YOUR TASK: Where in the records does the word "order" appear? Copy each line that holds it.

■ ■ ■ ■ ■

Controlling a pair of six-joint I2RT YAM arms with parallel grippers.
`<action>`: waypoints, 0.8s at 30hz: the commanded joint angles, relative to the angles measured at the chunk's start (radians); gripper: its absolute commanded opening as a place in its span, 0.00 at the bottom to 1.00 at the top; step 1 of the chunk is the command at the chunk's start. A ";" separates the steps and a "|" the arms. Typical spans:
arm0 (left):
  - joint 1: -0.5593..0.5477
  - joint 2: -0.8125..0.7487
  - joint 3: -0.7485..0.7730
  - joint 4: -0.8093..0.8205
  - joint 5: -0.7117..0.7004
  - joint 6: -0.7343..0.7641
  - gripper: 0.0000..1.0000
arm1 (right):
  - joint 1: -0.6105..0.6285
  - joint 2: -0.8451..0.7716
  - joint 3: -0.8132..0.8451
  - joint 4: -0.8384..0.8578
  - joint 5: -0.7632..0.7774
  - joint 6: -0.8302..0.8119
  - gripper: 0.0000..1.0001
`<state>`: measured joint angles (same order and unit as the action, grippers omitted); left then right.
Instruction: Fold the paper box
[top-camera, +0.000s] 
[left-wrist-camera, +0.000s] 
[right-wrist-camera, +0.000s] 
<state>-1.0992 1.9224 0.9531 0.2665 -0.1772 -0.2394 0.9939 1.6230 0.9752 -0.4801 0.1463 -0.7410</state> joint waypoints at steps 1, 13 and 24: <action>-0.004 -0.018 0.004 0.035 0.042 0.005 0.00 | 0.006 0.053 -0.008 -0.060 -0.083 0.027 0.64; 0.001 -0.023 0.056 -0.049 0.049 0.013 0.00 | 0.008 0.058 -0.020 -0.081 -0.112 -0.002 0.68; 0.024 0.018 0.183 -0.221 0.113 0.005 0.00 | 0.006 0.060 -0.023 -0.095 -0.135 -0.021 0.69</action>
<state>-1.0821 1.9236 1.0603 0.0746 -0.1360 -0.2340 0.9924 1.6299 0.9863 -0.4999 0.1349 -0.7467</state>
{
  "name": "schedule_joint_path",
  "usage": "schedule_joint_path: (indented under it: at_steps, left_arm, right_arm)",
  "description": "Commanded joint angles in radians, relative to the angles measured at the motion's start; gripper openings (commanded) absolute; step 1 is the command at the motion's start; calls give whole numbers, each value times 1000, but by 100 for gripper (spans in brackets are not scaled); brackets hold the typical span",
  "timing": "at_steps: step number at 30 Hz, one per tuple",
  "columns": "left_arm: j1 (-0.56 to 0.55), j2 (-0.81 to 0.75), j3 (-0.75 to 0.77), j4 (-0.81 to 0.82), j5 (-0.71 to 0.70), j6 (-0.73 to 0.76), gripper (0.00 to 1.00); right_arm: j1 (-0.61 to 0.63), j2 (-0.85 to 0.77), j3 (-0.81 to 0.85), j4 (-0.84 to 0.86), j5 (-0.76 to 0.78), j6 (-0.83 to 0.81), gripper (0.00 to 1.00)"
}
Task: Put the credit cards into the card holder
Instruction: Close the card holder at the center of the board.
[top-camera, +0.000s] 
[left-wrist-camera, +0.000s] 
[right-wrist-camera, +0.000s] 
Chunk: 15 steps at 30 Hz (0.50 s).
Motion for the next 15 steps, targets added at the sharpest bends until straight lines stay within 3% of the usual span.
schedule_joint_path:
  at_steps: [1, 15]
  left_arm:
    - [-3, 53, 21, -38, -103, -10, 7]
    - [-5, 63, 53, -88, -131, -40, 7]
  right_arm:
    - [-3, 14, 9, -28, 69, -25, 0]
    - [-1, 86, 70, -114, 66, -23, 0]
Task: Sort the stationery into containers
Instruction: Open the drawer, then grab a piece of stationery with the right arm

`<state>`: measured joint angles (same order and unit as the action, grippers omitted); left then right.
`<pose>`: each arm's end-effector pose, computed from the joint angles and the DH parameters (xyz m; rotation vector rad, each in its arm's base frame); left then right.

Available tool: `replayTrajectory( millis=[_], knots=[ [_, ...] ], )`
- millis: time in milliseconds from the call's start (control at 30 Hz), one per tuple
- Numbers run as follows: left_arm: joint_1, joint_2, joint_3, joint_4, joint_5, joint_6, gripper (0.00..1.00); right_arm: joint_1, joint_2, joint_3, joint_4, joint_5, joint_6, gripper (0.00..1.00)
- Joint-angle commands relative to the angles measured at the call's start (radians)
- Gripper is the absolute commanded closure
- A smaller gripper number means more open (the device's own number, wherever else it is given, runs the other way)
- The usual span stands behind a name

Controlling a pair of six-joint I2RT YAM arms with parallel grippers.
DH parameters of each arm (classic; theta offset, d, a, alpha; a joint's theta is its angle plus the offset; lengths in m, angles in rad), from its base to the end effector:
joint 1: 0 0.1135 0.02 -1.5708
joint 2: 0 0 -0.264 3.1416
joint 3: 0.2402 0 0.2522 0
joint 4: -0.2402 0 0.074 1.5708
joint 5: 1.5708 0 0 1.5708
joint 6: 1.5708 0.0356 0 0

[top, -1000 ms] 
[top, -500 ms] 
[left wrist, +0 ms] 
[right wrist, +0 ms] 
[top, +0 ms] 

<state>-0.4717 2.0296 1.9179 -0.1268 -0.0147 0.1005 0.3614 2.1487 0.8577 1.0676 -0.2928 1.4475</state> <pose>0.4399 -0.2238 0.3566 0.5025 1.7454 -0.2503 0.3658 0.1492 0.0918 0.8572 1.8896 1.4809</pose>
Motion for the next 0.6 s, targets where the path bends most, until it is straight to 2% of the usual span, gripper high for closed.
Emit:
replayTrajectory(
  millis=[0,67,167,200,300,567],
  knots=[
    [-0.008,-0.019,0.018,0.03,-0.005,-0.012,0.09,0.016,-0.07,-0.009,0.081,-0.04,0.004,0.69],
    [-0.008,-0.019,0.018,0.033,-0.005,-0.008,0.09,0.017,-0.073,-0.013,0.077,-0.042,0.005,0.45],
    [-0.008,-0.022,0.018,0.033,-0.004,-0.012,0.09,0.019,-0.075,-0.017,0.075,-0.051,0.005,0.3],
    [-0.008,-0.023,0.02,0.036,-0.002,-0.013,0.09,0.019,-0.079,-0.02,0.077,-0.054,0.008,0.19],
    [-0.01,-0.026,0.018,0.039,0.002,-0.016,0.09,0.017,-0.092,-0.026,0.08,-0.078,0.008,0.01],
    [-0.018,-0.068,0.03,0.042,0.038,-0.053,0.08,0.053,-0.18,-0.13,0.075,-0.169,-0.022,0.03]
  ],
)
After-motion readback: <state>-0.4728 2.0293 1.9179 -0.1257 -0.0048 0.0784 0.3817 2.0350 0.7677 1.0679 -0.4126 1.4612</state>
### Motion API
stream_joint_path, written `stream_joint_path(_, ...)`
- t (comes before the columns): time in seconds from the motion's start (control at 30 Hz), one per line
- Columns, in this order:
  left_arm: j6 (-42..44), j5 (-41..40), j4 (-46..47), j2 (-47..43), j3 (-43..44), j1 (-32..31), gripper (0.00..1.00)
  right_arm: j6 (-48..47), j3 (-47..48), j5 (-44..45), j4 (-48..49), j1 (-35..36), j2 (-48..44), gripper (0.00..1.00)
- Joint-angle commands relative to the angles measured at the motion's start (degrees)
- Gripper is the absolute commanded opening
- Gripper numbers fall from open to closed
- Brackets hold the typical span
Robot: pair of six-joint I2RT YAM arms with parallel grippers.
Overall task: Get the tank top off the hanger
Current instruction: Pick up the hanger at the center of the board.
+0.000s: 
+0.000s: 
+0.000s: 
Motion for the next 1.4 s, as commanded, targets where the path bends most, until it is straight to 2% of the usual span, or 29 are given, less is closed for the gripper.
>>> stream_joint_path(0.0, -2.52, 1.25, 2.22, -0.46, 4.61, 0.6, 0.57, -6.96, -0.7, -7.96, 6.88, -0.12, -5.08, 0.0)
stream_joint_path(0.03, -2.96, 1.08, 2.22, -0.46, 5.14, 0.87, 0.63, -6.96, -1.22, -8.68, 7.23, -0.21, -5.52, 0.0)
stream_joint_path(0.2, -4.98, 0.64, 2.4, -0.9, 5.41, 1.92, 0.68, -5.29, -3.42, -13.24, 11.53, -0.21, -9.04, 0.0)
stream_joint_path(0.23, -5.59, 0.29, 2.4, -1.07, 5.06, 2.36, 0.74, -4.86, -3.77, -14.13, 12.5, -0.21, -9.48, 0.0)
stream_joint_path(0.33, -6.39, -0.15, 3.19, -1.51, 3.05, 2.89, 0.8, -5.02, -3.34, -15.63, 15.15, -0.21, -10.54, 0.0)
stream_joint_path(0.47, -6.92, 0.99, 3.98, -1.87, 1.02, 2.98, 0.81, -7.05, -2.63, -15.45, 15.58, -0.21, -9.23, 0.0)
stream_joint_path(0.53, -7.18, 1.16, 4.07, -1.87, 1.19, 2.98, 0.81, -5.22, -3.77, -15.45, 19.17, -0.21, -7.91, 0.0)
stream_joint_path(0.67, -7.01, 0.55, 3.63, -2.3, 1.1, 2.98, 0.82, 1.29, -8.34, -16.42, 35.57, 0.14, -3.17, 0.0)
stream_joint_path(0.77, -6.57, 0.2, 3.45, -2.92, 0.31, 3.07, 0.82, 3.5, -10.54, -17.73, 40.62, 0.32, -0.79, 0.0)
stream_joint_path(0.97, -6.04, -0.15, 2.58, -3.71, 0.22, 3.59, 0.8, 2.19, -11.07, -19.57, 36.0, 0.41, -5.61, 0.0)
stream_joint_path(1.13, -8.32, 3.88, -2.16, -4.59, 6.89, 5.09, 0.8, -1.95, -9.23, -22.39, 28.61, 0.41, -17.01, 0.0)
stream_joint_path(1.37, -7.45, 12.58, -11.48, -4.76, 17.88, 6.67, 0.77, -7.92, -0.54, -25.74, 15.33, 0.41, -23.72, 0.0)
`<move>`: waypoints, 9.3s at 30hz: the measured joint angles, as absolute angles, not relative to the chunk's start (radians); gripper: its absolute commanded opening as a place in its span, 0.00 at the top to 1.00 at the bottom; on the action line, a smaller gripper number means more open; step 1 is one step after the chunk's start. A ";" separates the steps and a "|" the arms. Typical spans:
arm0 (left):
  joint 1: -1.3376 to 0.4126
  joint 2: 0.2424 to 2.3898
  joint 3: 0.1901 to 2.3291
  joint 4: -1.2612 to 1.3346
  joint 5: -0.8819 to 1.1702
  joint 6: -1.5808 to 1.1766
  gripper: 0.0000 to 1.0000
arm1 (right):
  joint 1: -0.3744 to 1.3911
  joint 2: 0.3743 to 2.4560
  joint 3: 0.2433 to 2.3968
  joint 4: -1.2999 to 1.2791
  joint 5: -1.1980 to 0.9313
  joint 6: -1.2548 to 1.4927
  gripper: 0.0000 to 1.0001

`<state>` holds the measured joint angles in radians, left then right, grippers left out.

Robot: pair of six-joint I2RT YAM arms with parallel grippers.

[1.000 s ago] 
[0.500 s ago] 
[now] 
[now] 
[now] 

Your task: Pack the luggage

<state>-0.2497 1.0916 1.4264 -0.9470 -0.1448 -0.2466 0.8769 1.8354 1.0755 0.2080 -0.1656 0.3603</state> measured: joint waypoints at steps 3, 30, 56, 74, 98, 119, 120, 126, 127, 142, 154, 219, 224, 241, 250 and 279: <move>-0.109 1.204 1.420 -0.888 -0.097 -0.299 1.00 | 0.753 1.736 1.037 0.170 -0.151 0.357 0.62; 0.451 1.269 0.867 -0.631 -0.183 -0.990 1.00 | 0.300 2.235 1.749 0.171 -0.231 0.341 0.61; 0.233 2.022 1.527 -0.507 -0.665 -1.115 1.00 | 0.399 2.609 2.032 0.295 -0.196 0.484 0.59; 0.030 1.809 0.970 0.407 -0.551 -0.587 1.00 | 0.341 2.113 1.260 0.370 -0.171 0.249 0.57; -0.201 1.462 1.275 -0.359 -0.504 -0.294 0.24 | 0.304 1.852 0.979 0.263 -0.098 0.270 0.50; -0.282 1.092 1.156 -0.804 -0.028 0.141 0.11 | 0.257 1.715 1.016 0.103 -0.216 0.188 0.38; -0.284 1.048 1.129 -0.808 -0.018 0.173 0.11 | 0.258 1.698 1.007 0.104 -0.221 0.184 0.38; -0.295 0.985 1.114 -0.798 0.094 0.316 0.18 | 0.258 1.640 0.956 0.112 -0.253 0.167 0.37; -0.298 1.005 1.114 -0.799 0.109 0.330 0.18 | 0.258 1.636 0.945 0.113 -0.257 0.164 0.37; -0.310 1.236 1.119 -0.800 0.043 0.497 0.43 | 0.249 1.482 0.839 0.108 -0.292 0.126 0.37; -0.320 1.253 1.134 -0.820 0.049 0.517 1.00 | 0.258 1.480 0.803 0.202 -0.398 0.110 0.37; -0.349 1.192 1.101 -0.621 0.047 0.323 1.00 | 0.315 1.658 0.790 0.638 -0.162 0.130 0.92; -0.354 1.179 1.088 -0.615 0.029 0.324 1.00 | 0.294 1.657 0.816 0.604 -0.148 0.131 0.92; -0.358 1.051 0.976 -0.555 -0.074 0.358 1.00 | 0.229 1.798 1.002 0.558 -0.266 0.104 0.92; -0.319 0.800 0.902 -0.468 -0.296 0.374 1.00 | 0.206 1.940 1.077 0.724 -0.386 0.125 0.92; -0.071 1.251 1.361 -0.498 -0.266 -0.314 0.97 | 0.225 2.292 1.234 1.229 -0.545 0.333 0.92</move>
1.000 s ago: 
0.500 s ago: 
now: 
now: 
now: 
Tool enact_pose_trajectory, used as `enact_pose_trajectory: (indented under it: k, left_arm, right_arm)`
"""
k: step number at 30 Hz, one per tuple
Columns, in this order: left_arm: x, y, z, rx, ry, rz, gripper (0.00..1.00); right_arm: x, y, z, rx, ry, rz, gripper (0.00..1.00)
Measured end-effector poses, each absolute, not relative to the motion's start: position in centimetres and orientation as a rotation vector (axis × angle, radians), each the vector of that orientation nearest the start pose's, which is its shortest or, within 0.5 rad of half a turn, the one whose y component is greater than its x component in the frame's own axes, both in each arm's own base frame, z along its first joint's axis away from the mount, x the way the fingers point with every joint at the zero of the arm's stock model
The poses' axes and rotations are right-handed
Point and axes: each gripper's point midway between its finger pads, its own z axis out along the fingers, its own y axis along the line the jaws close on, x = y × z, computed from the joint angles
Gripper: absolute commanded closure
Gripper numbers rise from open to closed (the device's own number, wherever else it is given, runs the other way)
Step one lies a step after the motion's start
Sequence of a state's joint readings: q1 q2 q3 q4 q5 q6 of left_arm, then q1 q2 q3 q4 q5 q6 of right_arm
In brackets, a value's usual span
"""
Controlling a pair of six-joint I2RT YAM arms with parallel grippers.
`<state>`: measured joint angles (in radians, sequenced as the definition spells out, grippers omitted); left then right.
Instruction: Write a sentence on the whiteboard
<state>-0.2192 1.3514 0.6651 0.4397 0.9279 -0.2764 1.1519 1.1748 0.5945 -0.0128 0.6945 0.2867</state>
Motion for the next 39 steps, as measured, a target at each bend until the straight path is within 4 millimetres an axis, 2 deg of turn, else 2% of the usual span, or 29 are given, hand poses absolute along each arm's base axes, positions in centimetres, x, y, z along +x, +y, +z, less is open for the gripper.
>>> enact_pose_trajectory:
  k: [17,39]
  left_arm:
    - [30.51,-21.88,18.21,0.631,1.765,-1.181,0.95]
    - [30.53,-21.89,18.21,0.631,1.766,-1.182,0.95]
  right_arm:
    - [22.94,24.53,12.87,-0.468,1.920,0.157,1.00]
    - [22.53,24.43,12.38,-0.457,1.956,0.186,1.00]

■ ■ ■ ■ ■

SOLUTION FOR THIS TASK:
`<state>`: measured joint angles (same order and unit as the action, grippers omitted); left then right.
`<state>`: measured joint angles (same order and unit as the action, grippers omitted); left then right.
- Columns, in this order:
Columns, in this order: left_arm: x, y, z, rx, ry, rz, gripper (0.00..1.00); right_arm: x, y, z, rx, ry, rz, gripper (0.00..1.00)

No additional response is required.